Finding Home in Places We've Left Behind
Revisiting a place where one has one’s roots is tricky business.
On the one hand, there is enough familiarity - relatives, school chums as unrecognisable adults, hazy lines of playgrounds, peacocks, changing views from rooftops, familiar cracks now deeper - and on the other, one enters the familiar as a complete stranger. The air is lighter, the light is sharper, the language is alien in spite of familiar intonations, and one sits on judgement. And a sense of superiority emerges - as if the place I’ve settled in is not only different, but also way ‘ahead’, whatever the meaning of that word is.
But the bigger tragedy is how we look at what was hometown, nay home, is now a place to judge, to compare, to find it falling short.

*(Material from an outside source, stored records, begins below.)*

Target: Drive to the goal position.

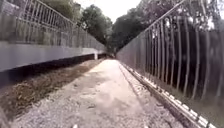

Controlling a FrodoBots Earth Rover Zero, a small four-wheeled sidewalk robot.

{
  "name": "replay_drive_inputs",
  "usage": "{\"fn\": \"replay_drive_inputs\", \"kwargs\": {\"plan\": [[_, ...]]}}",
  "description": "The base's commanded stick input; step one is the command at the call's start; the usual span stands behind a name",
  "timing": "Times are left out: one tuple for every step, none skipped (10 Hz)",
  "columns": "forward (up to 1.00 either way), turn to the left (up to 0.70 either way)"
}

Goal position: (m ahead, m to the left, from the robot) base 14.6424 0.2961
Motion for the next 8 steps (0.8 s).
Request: {"fn": "replay_drive_inputs", "kwargs": {"plan": [[0.50, 0.00], [0.50, 0.00], [0.50, 0.00], [0.50, 0.00], [0.50, 0.00], [0.50, 0.00], [0.50, 0.00], [0.50, 0.00]]}}
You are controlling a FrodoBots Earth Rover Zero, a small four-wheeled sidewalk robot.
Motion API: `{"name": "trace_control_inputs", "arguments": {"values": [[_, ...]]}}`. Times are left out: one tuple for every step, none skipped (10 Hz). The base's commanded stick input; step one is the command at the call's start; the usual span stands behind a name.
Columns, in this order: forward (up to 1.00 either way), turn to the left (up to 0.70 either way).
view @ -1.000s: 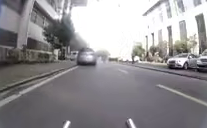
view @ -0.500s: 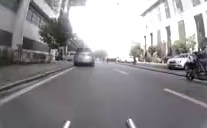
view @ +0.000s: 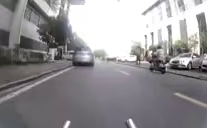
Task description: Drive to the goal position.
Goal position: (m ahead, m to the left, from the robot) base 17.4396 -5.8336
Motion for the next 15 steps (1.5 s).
{"name": "trace_control_inputs", "arguments": {"values": [[0.7,0.0],[0.7,0.0],[0.7,0.0],[0.7,0.0],[0.7,0.0],[0.7,0.0],[0.7,0.0],[0.7,-0.04],[0.7,-0.14],[0.7,-0.14],[0.7,-0.14],[0.7,-0.14],[0.7,-0.14],[0.7,-0.14],[0.7,-0.14]]}}
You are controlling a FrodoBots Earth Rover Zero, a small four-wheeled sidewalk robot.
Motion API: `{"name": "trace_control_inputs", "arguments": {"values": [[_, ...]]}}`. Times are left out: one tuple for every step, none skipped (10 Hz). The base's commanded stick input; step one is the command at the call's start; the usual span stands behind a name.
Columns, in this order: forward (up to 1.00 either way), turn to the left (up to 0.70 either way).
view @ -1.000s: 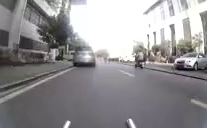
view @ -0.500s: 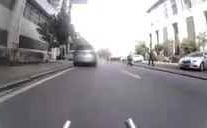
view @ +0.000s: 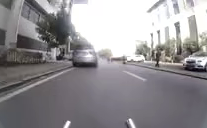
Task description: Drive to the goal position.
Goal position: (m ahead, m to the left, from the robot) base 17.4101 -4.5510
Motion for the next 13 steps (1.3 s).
{"name": "trace_control_inputs", "arguments": {"values": [[0.7,-0.14],[0.7,-0.14],[0.7,-0.14],[0.7,-0.14],[0.7,-0.14],[0.7,-0.14],[0.7,-0.14],[0.7,-0.14],[0.7,-0.14],[0.7,-0.14],[0.7,-0.14],[0.7,-0.14],[0.7,-0.14]]}}
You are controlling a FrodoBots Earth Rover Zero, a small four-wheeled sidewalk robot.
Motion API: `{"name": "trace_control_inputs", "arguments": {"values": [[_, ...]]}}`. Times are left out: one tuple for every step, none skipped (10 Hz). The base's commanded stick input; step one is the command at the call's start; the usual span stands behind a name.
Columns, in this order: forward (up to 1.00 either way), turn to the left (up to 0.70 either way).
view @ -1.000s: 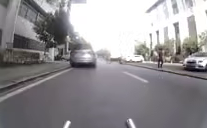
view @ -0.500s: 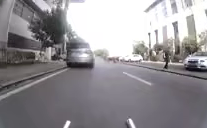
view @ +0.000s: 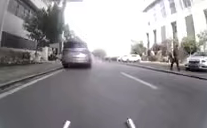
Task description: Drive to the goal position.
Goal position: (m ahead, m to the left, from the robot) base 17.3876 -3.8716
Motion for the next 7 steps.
{"name": "trace_control_inputs", "arguments": {"values": [[0.7,-0.14],[0.7,-0.14],[0.7,-0.13],[0.7,-0.05],[0.7,0.0],[0.7,0.0],[0.7,0.0]]}}
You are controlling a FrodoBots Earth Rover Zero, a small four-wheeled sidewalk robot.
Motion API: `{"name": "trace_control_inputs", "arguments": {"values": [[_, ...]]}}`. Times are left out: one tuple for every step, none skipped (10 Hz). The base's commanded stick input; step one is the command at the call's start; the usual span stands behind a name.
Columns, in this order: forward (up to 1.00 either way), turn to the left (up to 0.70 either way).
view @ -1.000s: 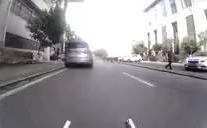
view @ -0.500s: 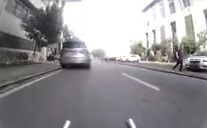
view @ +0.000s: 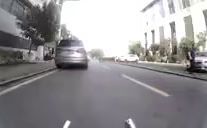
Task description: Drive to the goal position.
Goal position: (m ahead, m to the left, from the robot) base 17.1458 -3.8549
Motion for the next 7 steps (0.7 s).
{"name": "trace_control_inputs", "arguments": {"values": [[0.7,0.0],[0.7,0.0],[0.7,-0.06],[0.7,-0.14],[0.7,-0.14],[0.7,-0.14],[0.7,-0.14]]}}
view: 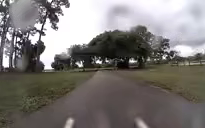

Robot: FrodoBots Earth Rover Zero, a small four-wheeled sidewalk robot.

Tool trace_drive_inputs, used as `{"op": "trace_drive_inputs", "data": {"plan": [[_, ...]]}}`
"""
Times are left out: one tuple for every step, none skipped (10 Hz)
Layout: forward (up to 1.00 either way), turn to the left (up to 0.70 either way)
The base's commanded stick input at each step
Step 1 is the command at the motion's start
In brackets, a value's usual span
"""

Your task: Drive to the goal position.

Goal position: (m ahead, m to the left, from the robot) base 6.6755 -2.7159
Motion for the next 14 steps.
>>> {"op": "trace_drive_inputs", "data": {"plan": [[1.00,0.00],[1.00,0.00],[1.00,0.00],[1.00,-0.03],[1.00,-0.25],[1.00,-0.40],[1.00,-0.16],[1.00,0.00],[1.00,0.00],[1.00,0.00],[1.00,0.00],[1.00,0.00],[1.00,0.00],[1.00,0.00]]}}
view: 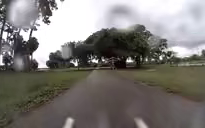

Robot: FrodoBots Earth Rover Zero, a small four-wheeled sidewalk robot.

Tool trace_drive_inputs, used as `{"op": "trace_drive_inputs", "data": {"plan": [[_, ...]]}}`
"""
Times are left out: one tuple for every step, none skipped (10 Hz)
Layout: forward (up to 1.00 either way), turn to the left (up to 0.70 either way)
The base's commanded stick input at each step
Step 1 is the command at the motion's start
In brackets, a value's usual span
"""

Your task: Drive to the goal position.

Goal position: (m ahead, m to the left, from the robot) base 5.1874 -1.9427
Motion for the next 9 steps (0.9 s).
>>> {"op": "trace_drive_inputs", "data": {"plan": [[1.00,0.00],[1.00,0.00],[1.00,0.00],[1.00,0.00],[1.00,0.00],[1.00,0.00],[1.00,0.00],[1.00,0.00],[1.00,0.00]]}}
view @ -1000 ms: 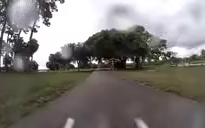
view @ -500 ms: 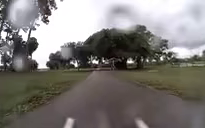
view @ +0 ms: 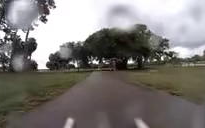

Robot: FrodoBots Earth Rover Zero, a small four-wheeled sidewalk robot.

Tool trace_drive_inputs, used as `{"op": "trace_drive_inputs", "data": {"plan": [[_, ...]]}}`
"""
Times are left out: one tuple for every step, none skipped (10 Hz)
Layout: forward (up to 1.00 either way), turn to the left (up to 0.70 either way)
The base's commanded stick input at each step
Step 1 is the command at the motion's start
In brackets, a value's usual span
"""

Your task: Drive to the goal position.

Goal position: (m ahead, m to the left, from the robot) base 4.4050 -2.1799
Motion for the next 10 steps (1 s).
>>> {"op": "trace_drive_inputs", "data": {"plan": [[1.00,0.00],[1.00,0.00],[1.00,0.00],[1.00,0.00],[1.00,0.00],[1.00,0.00],[1.00,0.00],[1.00,0.00],[1.00,0.00],[1.00,0.00]]}}
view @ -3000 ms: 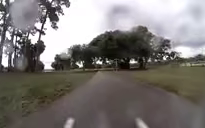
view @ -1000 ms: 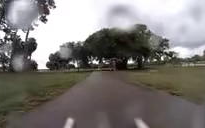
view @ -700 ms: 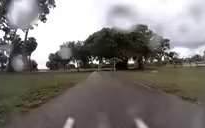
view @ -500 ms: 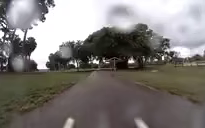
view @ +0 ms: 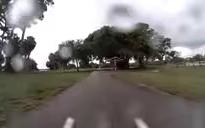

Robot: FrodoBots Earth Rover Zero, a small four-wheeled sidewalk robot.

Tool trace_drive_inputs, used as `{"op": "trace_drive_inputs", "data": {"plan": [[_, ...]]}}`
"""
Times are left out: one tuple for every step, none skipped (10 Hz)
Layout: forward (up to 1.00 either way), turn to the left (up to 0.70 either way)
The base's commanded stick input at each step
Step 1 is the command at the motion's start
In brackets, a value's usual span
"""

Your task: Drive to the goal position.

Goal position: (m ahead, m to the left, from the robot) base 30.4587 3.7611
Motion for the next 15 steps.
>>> {"op": "trace_drive_inputs", "data": {"plan": [[1.00,0.00],[1.00,0.00],[1.00,0.00],[1.00,0.00],[1.00,0.00],[1.00,0.00],[1.00,0.00],[1.00,0.00],[1.00,0.00],[1.00,0.00],[1.00,0.00],[1.00,0.00],[1.00,0.00],[1.00,0.00],[1.00,0.00]]}}
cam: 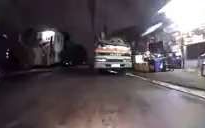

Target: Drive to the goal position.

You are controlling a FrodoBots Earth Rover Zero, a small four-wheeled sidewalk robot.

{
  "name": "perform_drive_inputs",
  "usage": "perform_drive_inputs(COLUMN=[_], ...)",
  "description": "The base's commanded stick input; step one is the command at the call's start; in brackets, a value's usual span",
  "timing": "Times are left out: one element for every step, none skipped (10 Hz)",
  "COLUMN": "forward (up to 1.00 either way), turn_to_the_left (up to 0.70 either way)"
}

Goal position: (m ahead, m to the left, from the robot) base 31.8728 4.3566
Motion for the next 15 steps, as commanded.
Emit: perform_drive_inputs(forward=[0.50,0.50,0.50,0.50,0.50,0.50,0.50,0.56,0.68,0.76,0.83,0.97,1.00,1.00,1.00], turn_to_the_left=[0.27,0.27,0.27,0.27,0.27,0.27,0.27,0.27,0.27,0.17,0.04,0.00,0.00,0.00,0.00])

We move on in life - whether it indicates moving forward is a moot point. What does linger is what we leave behind. Sometimes as a place stuck in a time-wrap, sometimes merely reluctant to find new beats, happy in its anachronisms. Sometimes as people, who are happy to remain what they are, tiny dreams ensconced in comfortable immobility. And that is a choice to be happy in one’s own quiddities, within one’s particularities.
And who are we to judge, just because we have found different dreams, racier trajectories, more informed choices. If finally what we as human beings seek is serenity and fulfilment, how do we even know whether that is there in the places and people we have left behind?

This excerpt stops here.